In above architecture, data is ingested in AWS Kinesis Data Streams (KDS) using Amazon Kinesis Producer Library (KPL), and you can use any ingestion patterns supported by KDS. KDS then streams the data to an Apache Flink-based KDA application. KDA manages the required infrastructure for Flink, scales the application in response to changing traffic patterns, and automatically recovers from underlying failures. The Flink application is configured to call an API Gateway endpoint using Asynchronous I/O. Residing behind the API Gateway is an AWS SageMaker endpoint, but any endpoints can be used based on your data enrichment needs. Flink distributes the data across one or more stream partitions, and user-defined operators can transform the data stream.

Let’s talk about some of the key pieces of this architecture.

What is Apache Flink?

Apache Flink is an open source distributed processing framework that is tailored to stateful computations over unbounded and bounded datasets. The architecture uses KDA with Apache Flink to run in-stream analytics and uses Asynchronous I/O operator to interact with external systems.

KDA and Apache Flink

KDA for Apache Flink is a fully managed AWS service that enables you to use an Apache Flink application to process streaming data. With KDA for Apache Flink, you can use Java or Scala to process and analyze streaming data. The service enables you to author and run code against streaming sources. KDA provides the underlying infrastructure for your Flink applications. It handles core capabilities like provisioning compute resources, parallel computation, automatic scaling, and application backups (implemented as checkpoints and snapshots).

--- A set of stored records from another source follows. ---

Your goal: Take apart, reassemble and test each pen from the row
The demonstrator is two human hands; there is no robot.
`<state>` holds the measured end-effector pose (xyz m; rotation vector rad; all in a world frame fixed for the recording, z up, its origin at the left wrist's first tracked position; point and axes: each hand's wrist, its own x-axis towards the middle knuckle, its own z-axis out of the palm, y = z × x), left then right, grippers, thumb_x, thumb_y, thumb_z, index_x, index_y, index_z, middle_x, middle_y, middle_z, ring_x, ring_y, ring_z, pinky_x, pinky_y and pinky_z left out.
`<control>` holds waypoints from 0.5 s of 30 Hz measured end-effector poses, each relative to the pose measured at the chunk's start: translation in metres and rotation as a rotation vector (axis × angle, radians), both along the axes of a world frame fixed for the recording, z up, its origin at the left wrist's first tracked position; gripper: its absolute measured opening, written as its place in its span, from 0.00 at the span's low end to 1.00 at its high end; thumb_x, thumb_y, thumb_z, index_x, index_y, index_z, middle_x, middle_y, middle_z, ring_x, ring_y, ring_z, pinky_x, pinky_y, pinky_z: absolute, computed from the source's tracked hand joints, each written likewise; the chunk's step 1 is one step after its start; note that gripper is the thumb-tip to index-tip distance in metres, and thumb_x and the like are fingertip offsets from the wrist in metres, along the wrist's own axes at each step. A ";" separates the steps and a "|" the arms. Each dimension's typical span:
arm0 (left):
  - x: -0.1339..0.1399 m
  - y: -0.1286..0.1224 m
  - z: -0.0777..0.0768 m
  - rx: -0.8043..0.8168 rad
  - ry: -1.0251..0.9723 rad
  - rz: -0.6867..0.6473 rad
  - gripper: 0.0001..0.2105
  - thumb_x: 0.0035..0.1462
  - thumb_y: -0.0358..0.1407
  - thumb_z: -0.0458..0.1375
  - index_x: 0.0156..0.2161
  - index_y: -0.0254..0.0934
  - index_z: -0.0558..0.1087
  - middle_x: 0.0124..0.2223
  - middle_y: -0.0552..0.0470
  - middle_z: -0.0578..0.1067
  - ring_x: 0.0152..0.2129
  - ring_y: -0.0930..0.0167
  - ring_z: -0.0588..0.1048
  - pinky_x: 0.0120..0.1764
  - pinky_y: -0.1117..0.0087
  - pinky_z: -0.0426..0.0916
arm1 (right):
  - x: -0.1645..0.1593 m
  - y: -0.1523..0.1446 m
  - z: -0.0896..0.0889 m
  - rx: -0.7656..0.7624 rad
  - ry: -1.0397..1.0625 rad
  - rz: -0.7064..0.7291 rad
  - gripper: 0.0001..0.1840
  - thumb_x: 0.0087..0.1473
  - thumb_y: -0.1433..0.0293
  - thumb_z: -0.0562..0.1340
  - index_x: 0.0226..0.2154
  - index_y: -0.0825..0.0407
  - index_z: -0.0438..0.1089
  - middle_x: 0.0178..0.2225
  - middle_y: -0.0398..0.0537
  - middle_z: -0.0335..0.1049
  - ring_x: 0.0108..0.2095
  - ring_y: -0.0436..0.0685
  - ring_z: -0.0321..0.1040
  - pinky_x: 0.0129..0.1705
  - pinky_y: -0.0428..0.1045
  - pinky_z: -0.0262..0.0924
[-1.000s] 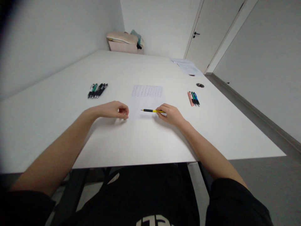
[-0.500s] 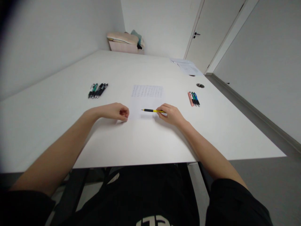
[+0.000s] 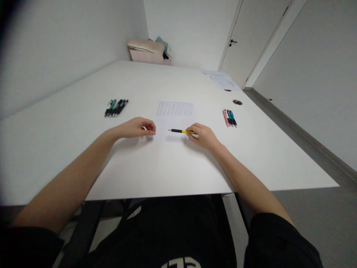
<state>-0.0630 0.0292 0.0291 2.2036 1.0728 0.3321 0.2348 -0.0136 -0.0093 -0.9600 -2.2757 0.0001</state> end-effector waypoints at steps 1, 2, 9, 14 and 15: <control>0.003 -0.001 0.000 -0.003 -0.084 0.042 0.09 0.45 0.39 0.59 0.32 0.35 0.73 0.30 0.50 0.75 0.27 0.72 0.71 0.31 0.71 0.63 | 0.000 0.000 0.000 0.002 0.006 -0.007 0.07 0.52 0.70 0.56 0.35 0.51 0.69 0.31 0.48 0.70 0.31 0.51 0.68 0.34 0.46 0.64; 0.006 -0.002 0.000 -0.017 -0.170 0.083 0.10 0.45 0.39 0.60 0.32 0.34 0.72 0.30 0.50 0.75 0.27 0.73 0.71 0.32 0.71 0.64 | 0.000 0.000 0.000 0.008 0.014 -0.013 0.07 0.52 0.70 0.56 0.35 0.51 0.69 0.31 0.48 0.70 0.31 0.51 0.68 0.34 0.46 0.64; 0.028 -0.008 -0.013 -0.261 -0.587 0.243 0.15 0.39 0.37 0.66 0.34 0.32 0.72 0.30 0.50 0.74 0.28 0.74 0.71 0.34 0.69 0.67 | -0.003 0.000 0.000 0.057 0.057 -0.030 0.07 0.53 0.71 0.56 0.34 0.50 0.68 0.32 0.48 0.71 0.32 0.51 0.68 0.35 0.47 0.65; 0.035 -0.009 -0.022 -0.353 -0.633 0.262 0.16 0.38 0.36 0.66 0.34 0.32 0.73 0.32 0.49 0.74 0.28 0.74 0.71 0.35 0.68 0.67 | -0.005 -0.002 0.002 0.071 0.061 -0.022 0.07 0.53 0.71 0.56 0.35 0.50 0.69 0.32 0.49 0.71 0.32 0.52 0.68 0.35 0.47 0.65; 0.036 -0.009 -0.023 -0.363 -0.632 0.262 0.15 0.38 0.36 0.66 0.34 0.32 0.73 0.31 0.49 0.74 0.28 0.74 0.71 0.35 0.68 0.67 | -0.005 -0.002 0.002 0.073 0.062 -0.020 0.07 0.53 0.71 0.56 0.35 0.51 0.69 0.32 0.49 0.71 0.32 0.52 0.68 0.35 0.47 0.65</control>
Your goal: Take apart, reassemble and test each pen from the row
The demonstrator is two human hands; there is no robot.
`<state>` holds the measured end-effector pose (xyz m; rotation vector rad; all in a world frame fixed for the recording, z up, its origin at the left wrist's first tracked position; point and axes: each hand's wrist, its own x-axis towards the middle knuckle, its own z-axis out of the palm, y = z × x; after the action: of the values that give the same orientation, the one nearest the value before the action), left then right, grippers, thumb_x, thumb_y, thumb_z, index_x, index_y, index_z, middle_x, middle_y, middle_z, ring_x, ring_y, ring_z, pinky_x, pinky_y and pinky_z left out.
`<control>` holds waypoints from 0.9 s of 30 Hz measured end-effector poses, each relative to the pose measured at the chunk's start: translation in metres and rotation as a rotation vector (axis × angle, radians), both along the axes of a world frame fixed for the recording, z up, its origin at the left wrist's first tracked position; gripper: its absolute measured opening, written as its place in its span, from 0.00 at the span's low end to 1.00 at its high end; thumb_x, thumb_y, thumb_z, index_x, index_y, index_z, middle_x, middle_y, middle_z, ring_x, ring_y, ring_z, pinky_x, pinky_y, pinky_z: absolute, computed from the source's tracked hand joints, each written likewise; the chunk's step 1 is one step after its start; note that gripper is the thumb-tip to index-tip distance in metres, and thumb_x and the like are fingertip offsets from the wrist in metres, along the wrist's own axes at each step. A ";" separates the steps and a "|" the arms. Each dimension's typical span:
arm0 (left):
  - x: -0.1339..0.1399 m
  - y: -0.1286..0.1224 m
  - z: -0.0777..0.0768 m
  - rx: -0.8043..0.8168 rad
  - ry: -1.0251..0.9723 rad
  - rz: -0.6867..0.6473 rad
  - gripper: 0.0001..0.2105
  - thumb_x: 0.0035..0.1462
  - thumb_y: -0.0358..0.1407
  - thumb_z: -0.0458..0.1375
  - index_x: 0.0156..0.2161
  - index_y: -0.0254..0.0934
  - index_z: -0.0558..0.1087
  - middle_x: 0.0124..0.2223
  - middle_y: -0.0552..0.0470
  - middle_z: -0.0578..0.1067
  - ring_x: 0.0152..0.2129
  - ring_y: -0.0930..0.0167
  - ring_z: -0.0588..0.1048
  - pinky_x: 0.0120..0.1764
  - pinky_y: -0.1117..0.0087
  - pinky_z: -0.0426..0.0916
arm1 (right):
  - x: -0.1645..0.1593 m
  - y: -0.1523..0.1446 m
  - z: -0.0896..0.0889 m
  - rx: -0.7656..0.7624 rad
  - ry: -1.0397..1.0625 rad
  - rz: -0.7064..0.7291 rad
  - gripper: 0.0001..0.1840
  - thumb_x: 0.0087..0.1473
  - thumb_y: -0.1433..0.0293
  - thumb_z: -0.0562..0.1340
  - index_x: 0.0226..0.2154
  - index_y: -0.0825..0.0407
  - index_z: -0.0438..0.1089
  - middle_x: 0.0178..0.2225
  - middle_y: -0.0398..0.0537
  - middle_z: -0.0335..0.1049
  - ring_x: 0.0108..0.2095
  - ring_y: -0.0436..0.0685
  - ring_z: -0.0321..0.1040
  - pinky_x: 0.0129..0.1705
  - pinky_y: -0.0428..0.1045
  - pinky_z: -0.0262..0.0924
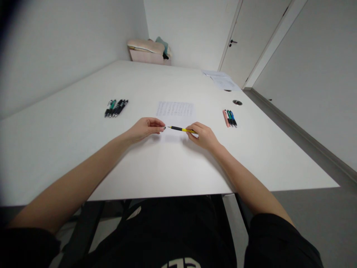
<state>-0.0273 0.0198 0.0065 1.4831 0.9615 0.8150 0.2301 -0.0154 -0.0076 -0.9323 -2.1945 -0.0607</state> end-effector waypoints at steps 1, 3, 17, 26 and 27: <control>0.000 0.000 -0.001 -0.006 0.001 0.000 0.15 0.38 0.36 0.66 0.34 0.32 0.73 0.31 0.50 0.74 0.28 0.74 0.71 0.35 0.68 0.67 | 0.000 0.000 0.000 -0.002 0.001 0.001 0.07 0.53 0.71 0.56 0.35 0.50 0.69 0.32 0.49 0.71 0.32 0.52 0.68 0.35 0.47 0.65; 0.001 0.001 -0.003 -0.009 0.005 0.004 0.15 0.38 0.36 0.66 0.33 0.32 0.73 0.31 0.50 0.74 0.28 0.74 0.71 0.36 0.68 0.67 | 0.000 0.000 0.000 -0.018 0.002 0.006 0.07 0.53 0.71 0.56 0.35 0.50 0.69 0.32 0.49 0.71 0.32 0.52 0.68 0.35 0.47 0.65; 0.007 -0.003 -0.004 -0.009 0.007 0.005 0.14 0.38 0.36 0.66 0.32 0.32 0.73 0.30 0.51 0.74 0.28 0.74 0.71 0.35 0.69 0.67 | -0.003 -0.001 -0.001 -0.038 -0.026 0.036 0.08 0.53 0.70 0.56 0.36 0.50 0.69 0.33 0.49 0.70 0.31 0.51 0.68 0.34 0.46 0.65; 0.010 -0.005 -0.008 0.025 0.009 0.024 0.14 0.38 0.37 0.66 0.31 0.33 0.73 0.31 0.50 0.74 0.27 0.74 0.71 0.35 0.67 0.67 | -0.004 -0.001 -0.002 -0.030 -0.059 0.024 0.08 0.53 0.70 0.56 0.36 0.49 0.69 0.32 0.48 0.71 0.31 0.51 0.68 0.34 0.46 0.63; 0.011 -0.005 -0.008 0.034 0.015 0.026 0.14 0.38 0.38 0.66 0.31 0.33 0.73 0.30 0.50 0.74 0.27 0.73 0.71 0.35 0.67 0.67 | -0.004 -0.001 -0.002 -0.027 -0.063 0.025 0.08 0.53 0.70 0.56 0.36 0.50 0.69 0.32 0.48 0.71 0.31 0.51 0.68 0.33 0.46 0.63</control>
<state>-0.0167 0.0150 -0.0015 1.5108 0.9841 0.8440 0.2262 -0.0168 -0.0096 -0.9297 -2.2694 -0.0491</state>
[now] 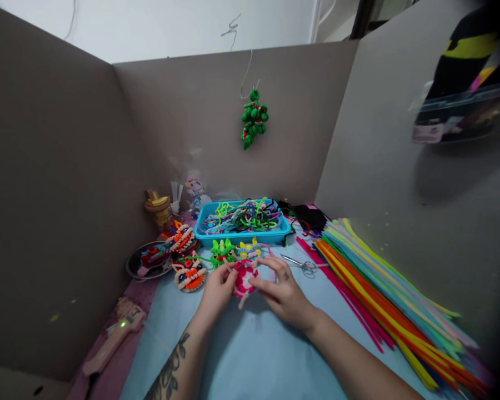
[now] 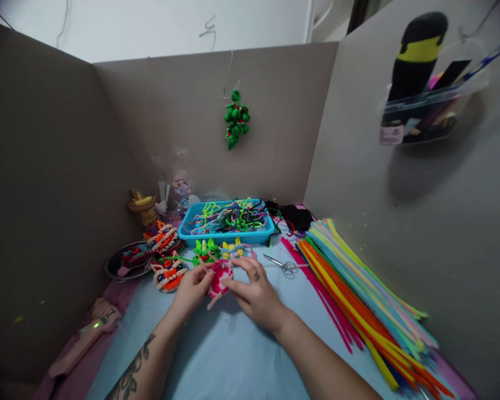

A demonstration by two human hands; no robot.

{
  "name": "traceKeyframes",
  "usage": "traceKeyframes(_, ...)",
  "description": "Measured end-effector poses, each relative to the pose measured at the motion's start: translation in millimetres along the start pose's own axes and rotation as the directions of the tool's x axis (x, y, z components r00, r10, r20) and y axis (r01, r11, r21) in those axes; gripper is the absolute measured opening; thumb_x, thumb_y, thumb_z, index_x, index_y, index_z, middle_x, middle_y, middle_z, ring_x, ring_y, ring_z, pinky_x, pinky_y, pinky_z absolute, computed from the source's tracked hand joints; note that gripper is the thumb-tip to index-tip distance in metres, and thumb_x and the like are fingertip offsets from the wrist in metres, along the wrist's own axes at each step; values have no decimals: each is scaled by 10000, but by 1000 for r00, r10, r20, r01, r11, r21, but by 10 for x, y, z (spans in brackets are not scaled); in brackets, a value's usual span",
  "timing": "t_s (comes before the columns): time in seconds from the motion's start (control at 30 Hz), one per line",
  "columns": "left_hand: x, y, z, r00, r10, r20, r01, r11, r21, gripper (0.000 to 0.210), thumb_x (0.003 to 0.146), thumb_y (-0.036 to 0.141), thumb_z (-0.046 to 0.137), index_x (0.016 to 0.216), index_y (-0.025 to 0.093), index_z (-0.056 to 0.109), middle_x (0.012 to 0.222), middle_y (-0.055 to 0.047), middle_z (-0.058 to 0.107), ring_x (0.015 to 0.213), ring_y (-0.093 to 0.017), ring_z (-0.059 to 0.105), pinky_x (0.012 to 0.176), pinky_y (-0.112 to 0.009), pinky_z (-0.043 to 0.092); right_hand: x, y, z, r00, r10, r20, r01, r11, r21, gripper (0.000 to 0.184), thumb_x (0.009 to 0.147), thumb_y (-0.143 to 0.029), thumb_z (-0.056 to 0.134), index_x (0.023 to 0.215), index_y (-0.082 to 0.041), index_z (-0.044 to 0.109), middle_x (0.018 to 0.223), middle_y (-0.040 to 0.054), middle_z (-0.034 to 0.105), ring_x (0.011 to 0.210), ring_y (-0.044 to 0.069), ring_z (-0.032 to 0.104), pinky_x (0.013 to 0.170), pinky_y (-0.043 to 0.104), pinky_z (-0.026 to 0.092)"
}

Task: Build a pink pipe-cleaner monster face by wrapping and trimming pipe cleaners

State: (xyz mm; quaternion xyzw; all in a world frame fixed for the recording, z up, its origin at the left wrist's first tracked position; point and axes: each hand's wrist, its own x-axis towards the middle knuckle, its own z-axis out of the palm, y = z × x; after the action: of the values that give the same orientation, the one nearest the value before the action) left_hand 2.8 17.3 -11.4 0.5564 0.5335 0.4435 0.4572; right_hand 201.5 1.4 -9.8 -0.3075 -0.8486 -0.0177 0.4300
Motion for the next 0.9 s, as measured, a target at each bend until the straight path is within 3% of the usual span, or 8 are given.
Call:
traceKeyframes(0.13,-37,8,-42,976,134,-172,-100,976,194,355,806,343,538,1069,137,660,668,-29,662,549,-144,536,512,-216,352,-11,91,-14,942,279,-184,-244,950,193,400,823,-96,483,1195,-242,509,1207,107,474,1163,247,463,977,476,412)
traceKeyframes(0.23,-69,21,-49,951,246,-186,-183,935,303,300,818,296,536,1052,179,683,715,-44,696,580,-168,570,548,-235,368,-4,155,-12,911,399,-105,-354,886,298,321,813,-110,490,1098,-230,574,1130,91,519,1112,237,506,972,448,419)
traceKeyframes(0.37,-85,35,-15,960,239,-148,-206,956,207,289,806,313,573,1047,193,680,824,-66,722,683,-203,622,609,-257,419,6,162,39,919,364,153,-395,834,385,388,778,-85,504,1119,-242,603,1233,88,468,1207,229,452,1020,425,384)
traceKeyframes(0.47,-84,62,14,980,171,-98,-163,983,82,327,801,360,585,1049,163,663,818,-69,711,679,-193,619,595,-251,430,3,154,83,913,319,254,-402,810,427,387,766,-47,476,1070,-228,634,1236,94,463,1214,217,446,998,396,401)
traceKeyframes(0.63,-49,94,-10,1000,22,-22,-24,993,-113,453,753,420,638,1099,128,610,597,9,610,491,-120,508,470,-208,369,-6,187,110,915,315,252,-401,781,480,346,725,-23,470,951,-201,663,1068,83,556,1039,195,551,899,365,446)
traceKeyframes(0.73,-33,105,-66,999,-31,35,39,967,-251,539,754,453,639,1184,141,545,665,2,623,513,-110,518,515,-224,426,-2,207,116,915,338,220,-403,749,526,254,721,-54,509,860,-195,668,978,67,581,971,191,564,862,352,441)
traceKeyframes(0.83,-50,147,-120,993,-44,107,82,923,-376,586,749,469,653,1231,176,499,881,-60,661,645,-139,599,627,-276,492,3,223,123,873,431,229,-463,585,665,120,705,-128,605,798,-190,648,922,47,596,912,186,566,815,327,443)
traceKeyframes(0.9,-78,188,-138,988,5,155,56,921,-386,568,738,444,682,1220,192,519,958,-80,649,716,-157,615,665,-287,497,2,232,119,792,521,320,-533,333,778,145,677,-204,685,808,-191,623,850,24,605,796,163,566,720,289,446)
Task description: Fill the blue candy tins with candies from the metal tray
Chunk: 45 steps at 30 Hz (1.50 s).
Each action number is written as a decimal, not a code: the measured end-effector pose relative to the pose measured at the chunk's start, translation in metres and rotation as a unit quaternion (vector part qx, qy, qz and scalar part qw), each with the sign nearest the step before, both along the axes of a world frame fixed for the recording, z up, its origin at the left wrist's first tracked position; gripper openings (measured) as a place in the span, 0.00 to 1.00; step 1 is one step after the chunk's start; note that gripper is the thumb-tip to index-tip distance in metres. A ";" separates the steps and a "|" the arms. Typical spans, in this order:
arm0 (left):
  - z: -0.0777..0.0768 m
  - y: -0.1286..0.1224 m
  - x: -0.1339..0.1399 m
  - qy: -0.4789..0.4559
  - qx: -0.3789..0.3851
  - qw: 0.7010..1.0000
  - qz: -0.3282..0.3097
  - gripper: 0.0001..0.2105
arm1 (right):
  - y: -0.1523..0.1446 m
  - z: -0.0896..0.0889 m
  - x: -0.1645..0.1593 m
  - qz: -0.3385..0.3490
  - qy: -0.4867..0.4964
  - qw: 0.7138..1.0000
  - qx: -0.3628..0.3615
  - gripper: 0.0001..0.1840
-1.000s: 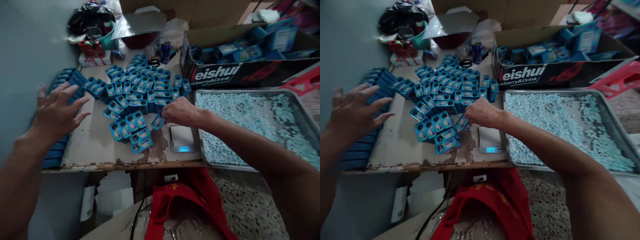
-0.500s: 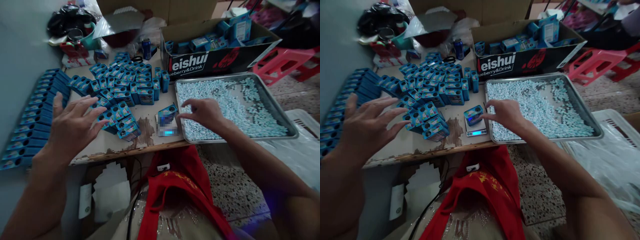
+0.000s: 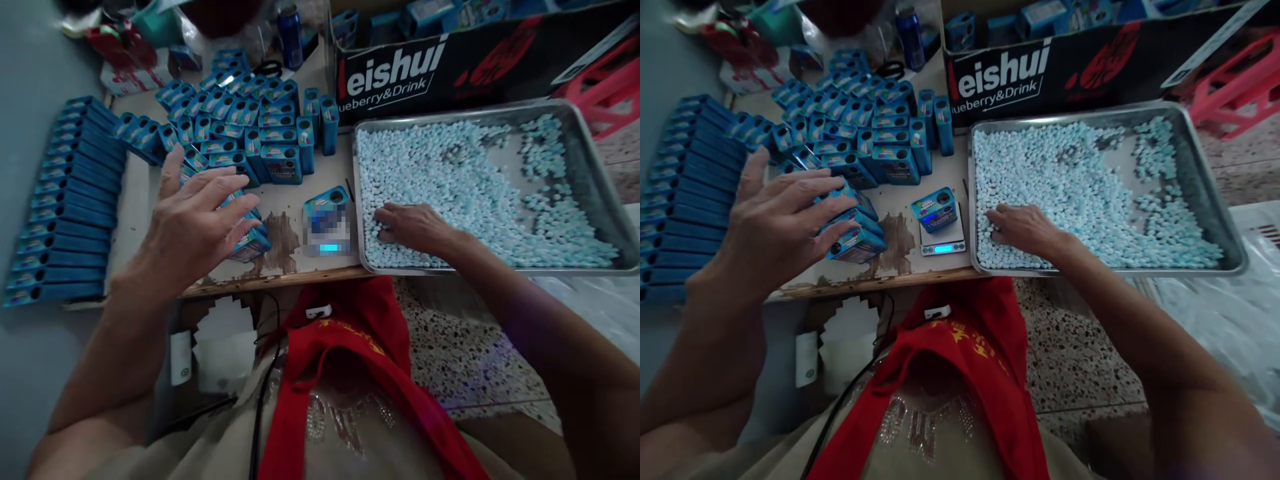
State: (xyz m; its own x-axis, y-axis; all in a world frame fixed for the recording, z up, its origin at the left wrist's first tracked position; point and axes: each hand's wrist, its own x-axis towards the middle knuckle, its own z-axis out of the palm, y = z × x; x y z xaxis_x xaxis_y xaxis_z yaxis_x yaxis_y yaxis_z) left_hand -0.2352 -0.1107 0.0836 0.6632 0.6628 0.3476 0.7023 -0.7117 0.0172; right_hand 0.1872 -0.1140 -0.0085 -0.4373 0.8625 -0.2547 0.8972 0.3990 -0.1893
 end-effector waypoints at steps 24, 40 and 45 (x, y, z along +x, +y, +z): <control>-0.143 -0.011 0.099 -0.392 -0.215 0.887 0.119 0.38 | 0.013 0.004 0.004 -0.378 0.660 0.599 -0.252 0.10; -0.128 0.018 0.137 -0.307 -0.176 0.930 0.099 0.33 | 0.045 0.048 -0.068 -0.197 0.537 0.797 -0.195 0.13; -0.097 0.007 0.128 -0.274 -0.163 0.943 0.092 0.18 | 0.044 0.044 -0.051 -0.351 0.648 0.655 -0.167 0.10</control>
State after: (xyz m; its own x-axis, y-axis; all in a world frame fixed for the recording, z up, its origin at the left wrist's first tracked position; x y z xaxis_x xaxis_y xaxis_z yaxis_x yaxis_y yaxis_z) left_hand -0.1069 -0.1036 -0.0136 0.3072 0.8799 0.3626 0.6356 -0.4733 0.6100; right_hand 0.1362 -0.0704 0.0351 0.0011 0.9577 -0.2876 -0.1627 -0.2836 -0.9450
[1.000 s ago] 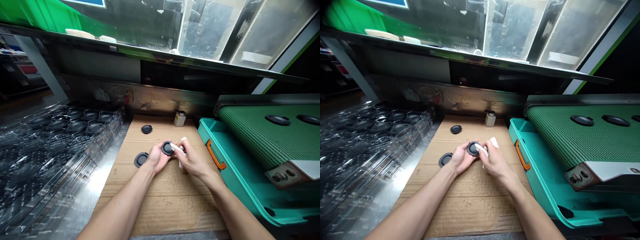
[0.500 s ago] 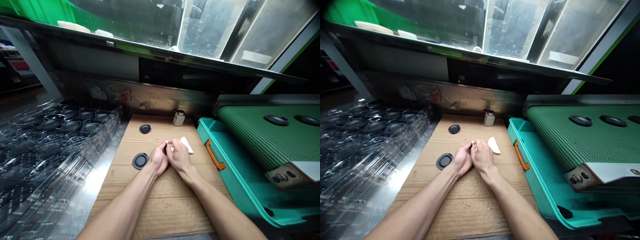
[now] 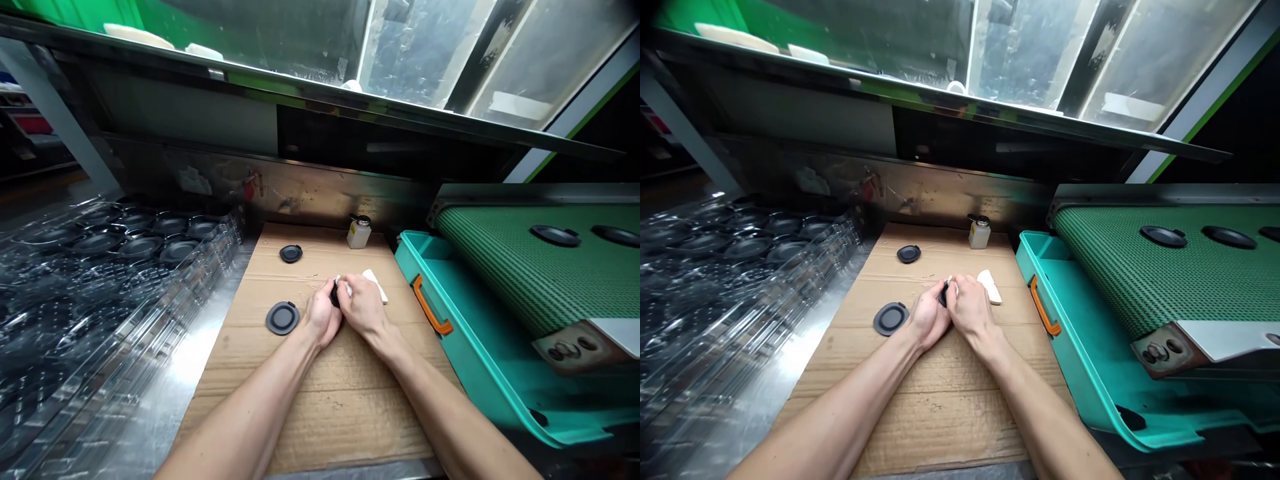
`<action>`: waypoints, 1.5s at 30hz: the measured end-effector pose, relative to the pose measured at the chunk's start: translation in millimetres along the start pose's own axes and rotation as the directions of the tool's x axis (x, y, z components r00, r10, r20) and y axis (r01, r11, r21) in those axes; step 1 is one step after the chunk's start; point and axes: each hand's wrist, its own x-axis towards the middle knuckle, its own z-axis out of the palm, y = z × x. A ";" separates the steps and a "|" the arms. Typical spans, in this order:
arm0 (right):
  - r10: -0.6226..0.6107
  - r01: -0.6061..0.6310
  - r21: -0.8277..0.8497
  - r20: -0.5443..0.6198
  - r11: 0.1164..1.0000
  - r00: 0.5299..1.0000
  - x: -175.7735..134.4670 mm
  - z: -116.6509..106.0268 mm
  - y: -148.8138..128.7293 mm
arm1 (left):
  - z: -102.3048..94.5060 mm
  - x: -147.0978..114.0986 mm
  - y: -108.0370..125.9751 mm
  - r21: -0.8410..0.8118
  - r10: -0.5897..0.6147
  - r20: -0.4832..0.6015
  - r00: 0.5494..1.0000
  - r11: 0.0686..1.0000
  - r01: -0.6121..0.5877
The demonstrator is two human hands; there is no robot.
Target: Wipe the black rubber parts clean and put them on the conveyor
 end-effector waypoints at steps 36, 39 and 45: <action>0.192 -0.137 0.188 -0.321 0.973 0.927 -3.7 -41.6 23.4 | -4.1 6.4 17.6 0.070 -0.201 0.057 0.978 0.978 0.197; 0.215 -0.159 0.193 -0.316 0.968 0.924 -5.5 -42.5 26.0 | -4.7 6.6 19.8 0.047 -0.210 0.082 0.974 0.977 0.206; 0.262 -0.202 0.207 -0.329 0.957 0.907 -6.5 -42.7 30.2 | -2.6 4.2 21.7 0.034 -0.212 0.064 0.975 0.977 0.210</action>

Flink Asynchronous I/O Operator

Flink Asynchronous I/O Operator

Flink’s Asynchronous I/O operator allows you to use asynchronous request clients for external systems to enrich stream events or perform computation. Asynchronous interaction with the external system means that a single parallel function instance can handle multiple requests and receive the responses concurrently. In most cases this leads to higher streaming throughput. Asynchronous I/O API integrates well with data streams, and handles order, event time, fault tolerance, etc. You can configure this operator to call external sources like databases and APIs. The architecture pattern explained in this post is configured to call API Gateway integrated with SageMaker endpoints.

Please refer code at kda-flink-ml, a sample Flink application with implementation of Asynchronous I/O operator to call an external Sagemaker endpoint via API Gateway. Below is the snippet of code of StreamingJob.java from sample Flink application.

DataStream<HttpResponse<RideRequest>> predictFareResponse =
            // Asynchronously call predictFare Endpoint
                new Sig4SignedHttpRequestAsyncFunction<>(predictFareEndpoint, apiKeyHeader),
                30, TimeUnit.SECONDS, 20
            .returns(newTypeHint<HttpResponse<RideRequest>() {});

The operator code above requires following inputs:

  1. An input data stream
  2. An implementation of AsyncFunction that dispatches the requests to the external system
  3. Timeout, which defines how long an asynchronous request may take before it considered failed
  4. Capacity, which defines how many asynchronous requests may be in progress at the same time

How Amazon SageMaker fits into this puzzle

In our architecture we are proposing a SageMaker endpoint for inferencing that is invoked via API Gateway, which can detect fraudulent transactions.

Amazon SageMaker is a fully managed service that provides every developer and data scientist with the ability to build, train, and deploy machine learning (ML) models quickly. SageMaker removes the heavy lifting from each step of the machine learning process to make it easier to build and develop high quality models. You can use these trained models in an ingestion pipeline to make real-time inferences.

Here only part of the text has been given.